Pappou tells of a 42-year old patient who had rectal bleeding for six months and his physician attributed it to his use of steroids. Finally, a colonoscopy revealed cancer. “So even lowering the age to 45 would not have helped that patient,” he said.
He says the emphasis should be that if someone regardless of age has symptoms – blood in the stool, change in bowel habits, excessive bloating – it requires a diagnostic workup.
Although a non-invasive test may be more comfortable, it may not be completely accurate and there is the risk of false positives. “But you can easily see (any problems) with the colonoscopy.”
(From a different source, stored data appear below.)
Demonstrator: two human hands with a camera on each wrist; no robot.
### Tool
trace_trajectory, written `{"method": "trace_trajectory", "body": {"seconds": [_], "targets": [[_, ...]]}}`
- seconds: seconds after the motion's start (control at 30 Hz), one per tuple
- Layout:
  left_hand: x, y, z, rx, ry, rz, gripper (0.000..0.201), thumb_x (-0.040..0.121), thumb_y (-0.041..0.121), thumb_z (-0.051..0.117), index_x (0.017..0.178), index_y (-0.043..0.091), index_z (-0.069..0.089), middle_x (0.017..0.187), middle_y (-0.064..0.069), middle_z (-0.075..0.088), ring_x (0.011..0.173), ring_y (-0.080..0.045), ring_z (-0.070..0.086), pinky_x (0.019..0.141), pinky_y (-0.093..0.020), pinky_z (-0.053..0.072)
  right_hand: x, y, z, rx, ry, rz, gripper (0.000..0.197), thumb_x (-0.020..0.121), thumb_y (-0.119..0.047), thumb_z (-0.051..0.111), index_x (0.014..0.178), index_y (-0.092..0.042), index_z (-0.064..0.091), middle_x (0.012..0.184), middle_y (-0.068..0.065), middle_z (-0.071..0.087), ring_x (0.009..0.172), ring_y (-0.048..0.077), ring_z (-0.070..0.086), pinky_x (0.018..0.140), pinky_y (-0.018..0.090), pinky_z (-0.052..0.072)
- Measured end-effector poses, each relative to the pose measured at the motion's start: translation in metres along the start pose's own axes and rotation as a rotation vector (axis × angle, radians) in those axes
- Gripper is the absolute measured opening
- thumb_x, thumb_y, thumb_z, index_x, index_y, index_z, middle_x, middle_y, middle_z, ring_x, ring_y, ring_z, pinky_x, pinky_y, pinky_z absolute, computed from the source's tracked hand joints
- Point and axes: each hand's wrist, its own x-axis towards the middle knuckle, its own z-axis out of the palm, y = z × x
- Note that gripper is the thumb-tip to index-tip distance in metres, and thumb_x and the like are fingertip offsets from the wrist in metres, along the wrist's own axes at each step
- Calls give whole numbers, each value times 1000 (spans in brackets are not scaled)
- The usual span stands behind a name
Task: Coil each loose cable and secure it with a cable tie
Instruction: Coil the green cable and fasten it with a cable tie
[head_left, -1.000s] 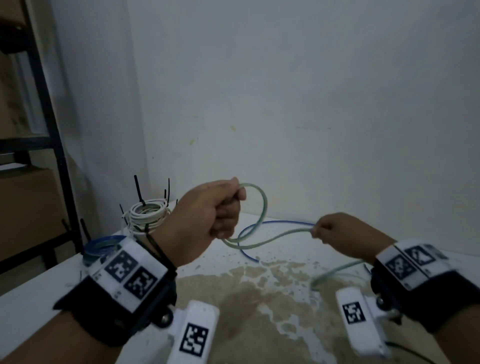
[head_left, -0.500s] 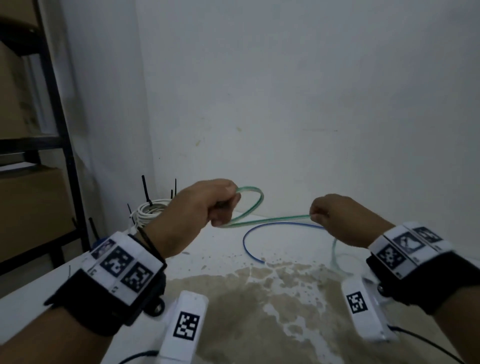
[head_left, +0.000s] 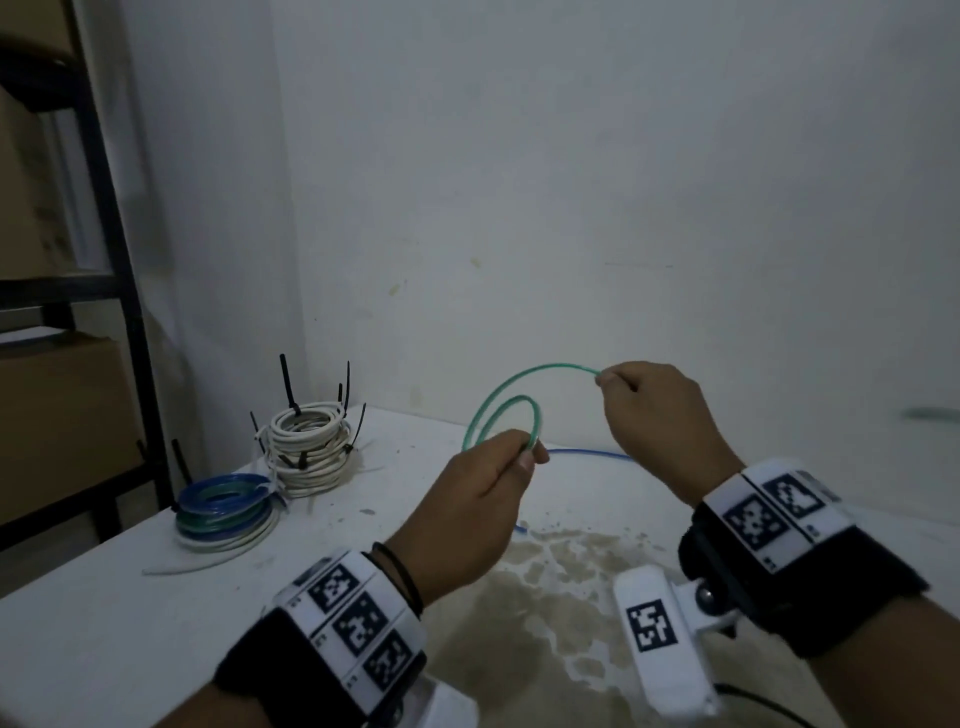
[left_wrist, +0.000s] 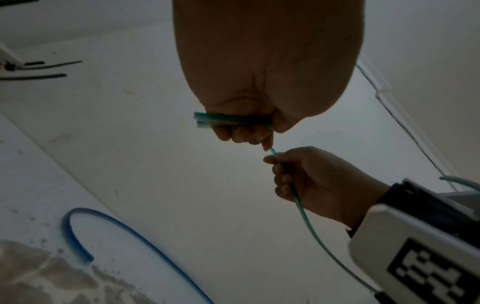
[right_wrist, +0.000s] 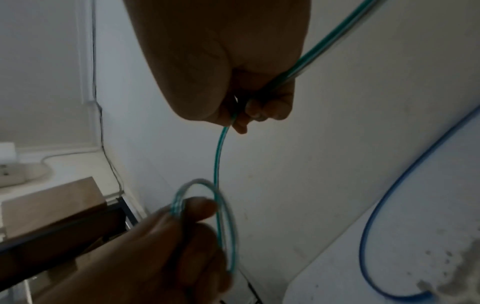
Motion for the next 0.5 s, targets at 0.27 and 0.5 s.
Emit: {"method": "trace_trajectory", "body": {"seconds": [0.27, 0.5], "targets": [[6, -7, 25, 129, 88, 31, 20, 102, 21, 33, 88, 19, 47, 71, 4, 51, 62, -9, 45, 56, -20, 34, -19, -18, 11, 324, 100, 46, 31, 93, -17, 49, 88, 12, 58, 76, 32, 55, 62, 38, 50, 69, 57, 50], [0, -17, 35, 352, 119, 298, 32, 97, 28, 32, 93, 13, 59, 78, 3, 58, 68, -8, 49, 62, -20, 38, -19, -3, 5, 448, 115, 206, 22, 90, -19, 57, 77, -8, 70, 57, -2, 55, 58, 19, 49, 64, 43, 50]]}}
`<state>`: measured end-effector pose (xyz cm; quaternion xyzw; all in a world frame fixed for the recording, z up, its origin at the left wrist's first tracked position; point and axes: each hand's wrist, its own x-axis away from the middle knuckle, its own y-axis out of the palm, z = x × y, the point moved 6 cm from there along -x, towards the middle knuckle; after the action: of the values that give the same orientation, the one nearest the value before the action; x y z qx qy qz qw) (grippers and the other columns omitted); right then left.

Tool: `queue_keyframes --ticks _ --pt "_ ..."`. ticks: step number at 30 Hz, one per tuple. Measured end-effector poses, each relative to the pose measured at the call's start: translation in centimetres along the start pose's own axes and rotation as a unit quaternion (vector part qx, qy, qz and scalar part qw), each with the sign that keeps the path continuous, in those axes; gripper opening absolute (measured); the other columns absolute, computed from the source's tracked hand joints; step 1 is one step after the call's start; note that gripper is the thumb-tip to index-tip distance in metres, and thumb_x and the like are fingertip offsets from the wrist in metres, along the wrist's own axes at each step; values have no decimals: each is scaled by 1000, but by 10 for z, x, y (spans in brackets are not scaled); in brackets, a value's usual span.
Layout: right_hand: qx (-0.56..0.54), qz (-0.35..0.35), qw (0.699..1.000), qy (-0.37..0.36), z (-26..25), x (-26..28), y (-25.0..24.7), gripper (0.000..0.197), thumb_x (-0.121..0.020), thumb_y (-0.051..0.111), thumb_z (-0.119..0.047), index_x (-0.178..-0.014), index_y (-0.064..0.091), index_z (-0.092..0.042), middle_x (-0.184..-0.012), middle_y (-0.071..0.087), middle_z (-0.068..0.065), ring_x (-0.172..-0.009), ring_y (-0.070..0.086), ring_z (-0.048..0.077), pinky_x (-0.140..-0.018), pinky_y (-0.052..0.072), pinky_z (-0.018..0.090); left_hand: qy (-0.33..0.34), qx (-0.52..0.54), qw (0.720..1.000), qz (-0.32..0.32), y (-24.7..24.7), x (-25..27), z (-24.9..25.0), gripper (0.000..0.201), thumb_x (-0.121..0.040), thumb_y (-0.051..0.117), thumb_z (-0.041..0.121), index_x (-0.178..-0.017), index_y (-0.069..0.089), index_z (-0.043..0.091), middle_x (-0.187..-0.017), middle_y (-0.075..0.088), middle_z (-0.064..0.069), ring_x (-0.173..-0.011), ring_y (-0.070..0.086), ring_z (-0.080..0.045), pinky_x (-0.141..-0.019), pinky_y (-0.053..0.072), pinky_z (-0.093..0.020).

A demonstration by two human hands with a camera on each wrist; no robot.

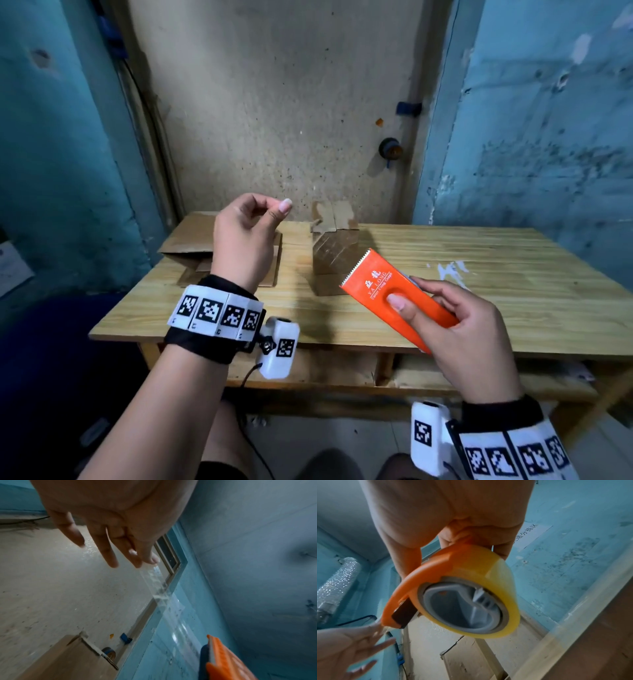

But the question remains about how to get the public to be screened. “People are just not easy to convince,” Pappou said. “For many it’s taboo, an invasive test.”
Although they are working on developing a better non-invasive test, “until that time, we’re relying on general guidelines,” he said.
But the important message, according to Pappou, is: “If people have symptoms, they should discuss it with a gastroenterologist.”
Battista, who is celebrating six years cancer-free, believes earlier testing can save lives.
“I did not have blood in my stool, no anemia and the blood marker test for cancer was normal,” said Battista who recently participated in the Monmouth Medical Center’s Cancer Survivor Luncheon representing the #ColorectalCancerAlliance for National Cancer Survivor Day.
“There was no clue.”
She believes testing earlier could have helped her case. “Colon cancer is a slow growing cancer and the doctor said I probably had it for five to 10 years,” she said. “If I had gone at 45 I might’ve caught it as polyp.”
“It could’ve saved me from a colon resection and six months of chemo.”